Le dernier prix est le prix de la transaction la plus récente ; la profondeur du carnet d'ordres, ce sont tous les bids et asks en attente avec leur taille, des deux côtés. Un backtest fondé sur les données de dernier prix suppose que vous avez été exécuté à ce prix avec un slippage nul — mais en réalité les exécutions parcourent le carnet, paient le spread et consomment de la taille à des niveaux de plus en plus défavorables. C'est cet écart qui fait que les backtests aveugles à la profondeur surestiment systématiquement l'edge.

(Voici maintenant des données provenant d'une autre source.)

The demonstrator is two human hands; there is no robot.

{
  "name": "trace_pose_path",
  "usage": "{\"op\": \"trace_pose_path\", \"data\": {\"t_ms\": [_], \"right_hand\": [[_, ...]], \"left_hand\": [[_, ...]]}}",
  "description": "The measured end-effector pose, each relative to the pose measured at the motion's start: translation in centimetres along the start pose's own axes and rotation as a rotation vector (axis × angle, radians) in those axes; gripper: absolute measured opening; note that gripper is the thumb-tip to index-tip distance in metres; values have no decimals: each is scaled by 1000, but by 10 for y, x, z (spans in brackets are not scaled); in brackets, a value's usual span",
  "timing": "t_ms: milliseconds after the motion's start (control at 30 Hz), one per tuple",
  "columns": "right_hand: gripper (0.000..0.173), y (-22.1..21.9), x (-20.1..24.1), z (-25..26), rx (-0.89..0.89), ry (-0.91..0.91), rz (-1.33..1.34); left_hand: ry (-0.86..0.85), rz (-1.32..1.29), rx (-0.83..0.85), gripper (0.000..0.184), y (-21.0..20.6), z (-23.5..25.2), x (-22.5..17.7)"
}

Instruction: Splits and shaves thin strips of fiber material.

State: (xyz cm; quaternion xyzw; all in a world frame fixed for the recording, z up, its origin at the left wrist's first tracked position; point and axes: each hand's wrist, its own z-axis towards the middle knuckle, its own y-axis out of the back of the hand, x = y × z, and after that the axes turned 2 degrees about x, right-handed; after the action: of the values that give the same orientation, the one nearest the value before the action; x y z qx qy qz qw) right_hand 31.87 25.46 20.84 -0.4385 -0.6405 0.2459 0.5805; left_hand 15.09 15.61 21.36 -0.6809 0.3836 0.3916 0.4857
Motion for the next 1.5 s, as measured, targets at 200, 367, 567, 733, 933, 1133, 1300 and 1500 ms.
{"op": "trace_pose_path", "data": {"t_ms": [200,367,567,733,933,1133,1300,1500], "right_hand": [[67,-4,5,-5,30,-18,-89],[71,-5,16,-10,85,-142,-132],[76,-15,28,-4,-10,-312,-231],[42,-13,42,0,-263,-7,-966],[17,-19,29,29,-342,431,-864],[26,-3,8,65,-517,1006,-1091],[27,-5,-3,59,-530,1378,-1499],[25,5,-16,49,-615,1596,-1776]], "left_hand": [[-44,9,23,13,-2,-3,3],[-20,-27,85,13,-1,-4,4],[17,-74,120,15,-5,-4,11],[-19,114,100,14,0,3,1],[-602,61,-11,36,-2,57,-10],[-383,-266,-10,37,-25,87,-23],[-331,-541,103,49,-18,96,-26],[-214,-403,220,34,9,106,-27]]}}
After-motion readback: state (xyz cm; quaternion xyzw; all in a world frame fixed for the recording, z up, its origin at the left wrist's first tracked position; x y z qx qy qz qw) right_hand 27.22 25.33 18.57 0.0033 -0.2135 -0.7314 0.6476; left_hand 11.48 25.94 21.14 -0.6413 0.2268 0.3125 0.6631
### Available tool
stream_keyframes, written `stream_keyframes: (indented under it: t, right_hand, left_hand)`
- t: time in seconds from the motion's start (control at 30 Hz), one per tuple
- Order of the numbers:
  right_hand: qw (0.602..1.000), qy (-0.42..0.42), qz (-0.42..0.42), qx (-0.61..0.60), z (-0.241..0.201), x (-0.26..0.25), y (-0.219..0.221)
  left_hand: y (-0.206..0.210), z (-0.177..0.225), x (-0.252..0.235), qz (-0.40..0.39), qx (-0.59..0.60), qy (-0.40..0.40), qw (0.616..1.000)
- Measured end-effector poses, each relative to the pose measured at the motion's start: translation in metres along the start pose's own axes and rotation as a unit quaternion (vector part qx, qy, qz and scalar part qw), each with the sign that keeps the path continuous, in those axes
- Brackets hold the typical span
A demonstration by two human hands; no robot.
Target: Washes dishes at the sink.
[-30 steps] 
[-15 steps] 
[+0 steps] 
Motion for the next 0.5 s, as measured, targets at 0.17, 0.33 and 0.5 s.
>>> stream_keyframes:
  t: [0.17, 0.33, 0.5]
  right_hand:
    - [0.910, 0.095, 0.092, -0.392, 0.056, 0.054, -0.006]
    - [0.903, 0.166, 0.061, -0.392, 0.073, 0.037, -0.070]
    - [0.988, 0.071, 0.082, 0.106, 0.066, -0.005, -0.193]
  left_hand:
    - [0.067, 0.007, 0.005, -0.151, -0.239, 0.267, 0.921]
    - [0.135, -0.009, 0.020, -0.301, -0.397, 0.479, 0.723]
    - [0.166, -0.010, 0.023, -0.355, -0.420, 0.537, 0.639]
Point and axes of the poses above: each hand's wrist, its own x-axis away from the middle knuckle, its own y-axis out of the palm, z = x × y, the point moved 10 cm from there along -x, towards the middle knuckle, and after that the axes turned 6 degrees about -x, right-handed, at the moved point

Ce que chacun vous dit réellement
| Question | Dernier prix | Profondeur du carnet d'ordres |
|---|---|---|
| Quelle a été la transaction la plus récente ? | Oui | Oui (haut du carnet ± trades) |
| Quel est le spread en ce moment ? | Non | Oui |
| Quelle taille puis-je exécuter au touch ? | Non | Oui |
| Quel slippage paiera un ordre plus important ? | Non | Oui |
| Mon ordre en attente aurait-il été exécuté ? | Non | Oui (avec modélisation de la file d'attente) |
Comment un backtest aveugle à la profondeur gonfle les rendements
Supposons qu'un marché affiche un dernier prix de 0.50. Un backtest fondé sur le dernier prix exécute votre achat à 0.50 et votre vente à 0.50. En réalité, le carnet pourrait être à 0.48 au bid / 0.52 à l'ask — un achat marketable paie donc 0.52 et une vente marketable reçoit 0.48. Ce spread aller-retour de quatre cents, sur un contrat qui paie au maximum 1.00, est énorme, et il se compose sur chaque trade du backtest.
Ajoutez le slippage sur les ordres plus importants, qui dépassent le touch pour atteindre des niveaux plus fins, et le tableau s'aggrave. Rien de tout cela n'est visible sans le carnet : un backtest aveugle à la profondeur rapporte donc un edge qui s'évapore dès qu'il trade de la taille réelle.
Même histoire sur Polymarket et Kalshi
Sur Polymarket, le CLOB porte un carnet bid/ask par outcome ; le spread et la taille en attente sont exactement ce qu'un ordre marketable paie et consomme. Sur Kalshi, le contrat binaire dispose d'un carnet yes/no allant jusqu'à 100 levels par côté ; la même logique de spread et de slippage s'applique, et les spreads tendent à s'élargir à l'approche du settlement.
Dans les deux cas, la discipline est identique : backtester contre le carnet enregistré, les deux côtés, chaque niveau — pas un dernier print. DepthFeed sert cette profondeur complète pour les deux venues dans un même schéma, si bien que le même code de backtest lit l'un ou l'autre marché.
Key takeaways
- 01Le dernier prix masque le spread, la taille en attente et le slippage d'un ordre réel.
- 02Les ordres marketable parcourent le carnet et s'exécutent plus mal qu'au touch ; le carnet est le seul moyen de le voir.
- 03Les backtests aveugles à la profondeur surestiment l'edge, et l'erreur se compose au fil des trades.
- 04La même logique s'applique au CLOB de Polymarket comme au carnet yes/no de Kalshi.
Un dernier prix, c'est un seul chiffre. Le carnet d'ordres, c'est la liquidité sur laquelle ce chiffre repose. Les backtests bâtis sur le premier gonflent discrètement chaque résultat.